Boulder Weekly covers the city public schools' burgeoning black market in ... wait for it ... candy. Black market in candy? Yep -- it's all courtesy of a new school district policy "that has removed all unhealthy, sugar-laden snacks and sodas from vending machines in schools. The new policies are part of a national trend, in which foods are forbidden at schools if they don’t meet strict nutritional criteria that limit calories coming from sugar and fat."

How restrictive is the policy?

Boulder’s new policies apply to vendors of food services, snack and beverage vending machines, student stores, fundraisers and “any regularly offered food during a child’s school day.” The policy allows water and seltzers, low-fat milk, fruit juice (no less than 50 percent real juice), and electrolyte sports drinks with 42 grams or less of added sweetener per 20-ounce serving.

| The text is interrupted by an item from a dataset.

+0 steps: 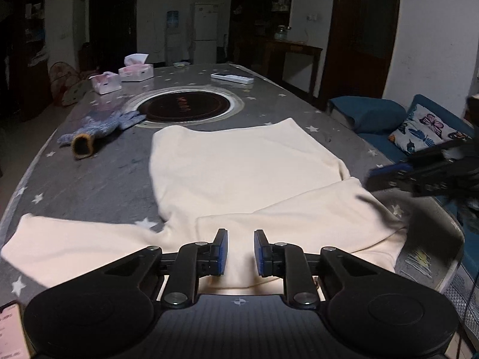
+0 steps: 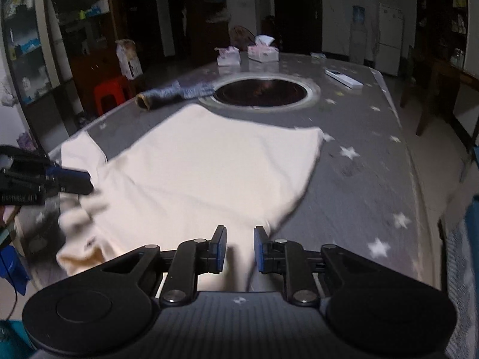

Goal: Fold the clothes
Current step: 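Reach the left gripper to the other sleeve cuff and grasp it, then fold the held sleeve across the body with the left gripper and release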

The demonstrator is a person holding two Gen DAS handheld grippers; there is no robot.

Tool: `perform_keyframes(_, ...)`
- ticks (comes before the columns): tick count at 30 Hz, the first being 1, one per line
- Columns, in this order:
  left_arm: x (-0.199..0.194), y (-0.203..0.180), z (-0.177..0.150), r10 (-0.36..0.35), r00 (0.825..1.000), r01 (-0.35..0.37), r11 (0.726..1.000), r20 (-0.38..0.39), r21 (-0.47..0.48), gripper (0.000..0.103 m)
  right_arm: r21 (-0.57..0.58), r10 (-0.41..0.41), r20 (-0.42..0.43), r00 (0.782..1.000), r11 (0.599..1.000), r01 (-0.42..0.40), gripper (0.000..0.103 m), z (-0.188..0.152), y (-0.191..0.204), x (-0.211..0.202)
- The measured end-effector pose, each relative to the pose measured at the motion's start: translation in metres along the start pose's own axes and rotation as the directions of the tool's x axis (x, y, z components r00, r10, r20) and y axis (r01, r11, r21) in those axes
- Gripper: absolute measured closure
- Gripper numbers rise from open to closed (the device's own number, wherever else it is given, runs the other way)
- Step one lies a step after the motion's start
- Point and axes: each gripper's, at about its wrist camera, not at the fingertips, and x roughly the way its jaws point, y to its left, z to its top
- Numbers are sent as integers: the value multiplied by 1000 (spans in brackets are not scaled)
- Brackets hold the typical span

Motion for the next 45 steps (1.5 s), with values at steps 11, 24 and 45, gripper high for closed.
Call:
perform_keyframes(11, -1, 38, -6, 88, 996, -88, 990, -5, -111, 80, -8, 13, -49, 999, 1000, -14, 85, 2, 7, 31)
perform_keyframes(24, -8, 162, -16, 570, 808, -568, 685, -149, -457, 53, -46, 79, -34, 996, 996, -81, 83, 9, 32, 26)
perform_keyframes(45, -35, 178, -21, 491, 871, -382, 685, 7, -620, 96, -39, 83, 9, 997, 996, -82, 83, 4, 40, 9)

Allowed snack items include nuts, seeds, dairy products, fresh fruits and vegetables, dried fruits and vegetables, and some packaged fruits. Other food items are allowed only if calories are comprised of 35 percent or less fat, 10 percent or less of saturated fat plus trans fat, and if sugar comprises 35 percent or less of the total weight of the product.

All very well-intentioned, I'm sure. But school administrators clearly forgot one of the iron laws of economics: If you ban it, they will come ("they" being underground entrepreneurs, of course).

The money to be made sounds pretty impressive. The story details kids buying iPods and new clothes -- and even taking their own parents out to dinner -- from the profits made off marking up candy bought in bulk at Costco. At least one set of parents actually bankrolled their entrepreneurial offspring.

The laws of economics rule across the board, of course. Profit margins have apparently drifted down because of the influx of competition from other kids who have turned their lockers into convenience stores.

Unsurprisingly, similar black markets have appeared elsewhere when school administrators imposed nutritional restrictions that ran contrary to consumer tastes.

Huh. These modern kids have it so easy. In my day, we had to sell dope to make a buck between classes.